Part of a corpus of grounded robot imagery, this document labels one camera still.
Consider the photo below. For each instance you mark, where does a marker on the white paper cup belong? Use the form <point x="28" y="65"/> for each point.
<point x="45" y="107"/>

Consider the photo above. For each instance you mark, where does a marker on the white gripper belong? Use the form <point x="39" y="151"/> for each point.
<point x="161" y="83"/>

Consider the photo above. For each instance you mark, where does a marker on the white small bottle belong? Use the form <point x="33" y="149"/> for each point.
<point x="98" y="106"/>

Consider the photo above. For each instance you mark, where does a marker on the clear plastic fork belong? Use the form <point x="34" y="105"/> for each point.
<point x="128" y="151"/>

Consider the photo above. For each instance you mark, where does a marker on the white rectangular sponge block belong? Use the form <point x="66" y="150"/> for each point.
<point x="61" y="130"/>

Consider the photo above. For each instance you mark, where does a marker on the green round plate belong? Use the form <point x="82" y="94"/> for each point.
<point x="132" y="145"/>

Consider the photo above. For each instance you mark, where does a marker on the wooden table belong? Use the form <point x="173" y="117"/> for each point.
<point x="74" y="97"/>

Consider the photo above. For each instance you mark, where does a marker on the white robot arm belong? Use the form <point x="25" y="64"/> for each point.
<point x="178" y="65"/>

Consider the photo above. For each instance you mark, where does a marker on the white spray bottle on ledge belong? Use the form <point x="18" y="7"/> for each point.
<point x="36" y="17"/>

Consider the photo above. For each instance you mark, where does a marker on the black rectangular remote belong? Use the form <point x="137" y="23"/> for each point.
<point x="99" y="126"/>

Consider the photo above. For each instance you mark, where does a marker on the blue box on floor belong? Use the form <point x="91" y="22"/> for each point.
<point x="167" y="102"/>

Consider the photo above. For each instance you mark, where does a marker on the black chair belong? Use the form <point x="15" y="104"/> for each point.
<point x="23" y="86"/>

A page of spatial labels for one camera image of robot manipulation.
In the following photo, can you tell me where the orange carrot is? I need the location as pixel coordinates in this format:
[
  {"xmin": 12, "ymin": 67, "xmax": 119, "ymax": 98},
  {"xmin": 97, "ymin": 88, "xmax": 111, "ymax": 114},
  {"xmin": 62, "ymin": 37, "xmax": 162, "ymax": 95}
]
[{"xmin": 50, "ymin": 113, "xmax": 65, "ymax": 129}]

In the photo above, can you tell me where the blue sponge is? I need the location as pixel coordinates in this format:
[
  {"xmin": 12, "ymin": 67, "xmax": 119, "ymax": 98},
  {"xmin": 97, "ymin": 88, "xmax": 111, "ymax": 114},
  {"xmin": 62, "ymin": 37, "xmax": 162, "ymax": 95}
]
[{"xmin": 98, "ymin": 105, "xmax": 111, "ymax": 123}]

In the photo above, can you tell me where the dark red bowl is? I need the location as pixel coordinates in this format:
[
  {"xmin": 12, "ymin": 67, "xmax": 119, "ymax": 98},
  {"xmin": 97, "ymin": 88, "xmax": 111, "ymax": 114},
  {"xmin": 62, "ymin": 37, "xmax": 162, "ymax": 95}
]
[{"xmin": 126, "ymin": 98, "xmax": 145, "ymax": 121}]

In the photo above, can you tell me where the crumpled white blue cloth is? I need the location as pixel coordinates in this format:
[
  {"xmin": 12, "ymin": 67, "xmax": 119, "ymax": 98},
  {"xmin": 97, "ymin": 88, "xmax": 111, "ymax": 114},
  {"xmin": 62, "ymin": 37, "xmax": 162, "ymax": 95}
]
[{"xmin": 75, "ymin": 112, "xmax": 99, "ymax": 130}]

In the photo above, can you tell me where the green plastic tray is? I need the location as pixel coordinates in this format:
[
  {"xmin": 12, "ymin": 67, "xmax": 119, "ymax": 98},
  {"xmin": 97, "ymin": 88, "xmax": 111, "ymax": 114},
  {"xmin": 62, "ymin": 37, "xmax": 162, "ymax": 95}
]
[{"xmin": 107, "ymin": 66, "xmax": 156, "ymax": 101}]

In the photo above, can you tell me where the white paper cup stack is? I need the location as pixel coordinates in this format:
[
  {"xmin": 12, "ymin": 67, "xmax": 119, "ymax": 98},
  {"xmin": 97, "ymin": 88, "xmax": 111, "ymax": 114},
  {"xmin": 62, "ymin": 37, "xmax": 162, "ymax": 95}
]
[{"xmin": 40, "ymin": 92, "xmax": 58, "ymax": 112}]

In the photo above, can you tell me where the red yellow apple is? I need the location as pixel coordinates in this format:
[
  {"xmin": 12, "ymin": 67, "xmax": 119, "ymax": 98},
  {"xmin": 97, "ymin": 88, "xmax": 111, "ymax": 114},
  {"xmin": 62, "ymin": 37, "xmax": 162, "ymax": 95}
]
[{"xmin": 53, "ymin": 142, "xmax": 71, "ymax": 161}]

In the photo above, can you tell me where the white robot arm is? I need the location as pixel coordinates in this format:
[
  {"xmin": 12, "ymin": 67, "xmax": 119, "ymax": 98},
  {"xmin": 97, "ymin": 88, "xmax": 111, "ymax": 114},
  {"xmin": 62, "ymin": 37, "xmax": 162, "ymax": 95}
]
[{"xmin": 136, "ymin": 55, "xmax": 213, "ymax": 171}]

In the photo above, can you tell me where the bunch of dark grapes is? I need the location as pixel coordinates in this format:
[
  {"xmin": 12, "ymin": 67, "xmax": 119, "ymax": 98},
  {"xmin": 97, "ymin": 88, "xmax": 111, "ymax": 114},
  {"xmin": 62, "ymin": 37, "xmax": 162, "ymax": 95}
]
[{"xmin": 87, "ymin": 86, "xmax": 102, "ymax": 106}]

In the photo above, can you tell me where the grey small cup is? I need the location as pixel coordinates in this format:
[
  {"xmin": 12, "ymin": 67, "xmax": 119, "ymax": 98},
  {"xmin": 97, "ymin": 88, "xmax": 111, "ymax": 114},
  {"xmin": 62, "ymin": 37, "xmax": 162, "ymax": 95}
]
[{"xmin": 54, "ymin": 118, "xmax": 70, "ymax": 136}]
-------------------------
● Task objective:
Filter the entries down to the lines containing "camera". Copy each of those lines.

● Response area:
Part of a corpus of grounded robot imagery, this document labels one camera still.
A page of spatial labels for one camera image of robot manipulation.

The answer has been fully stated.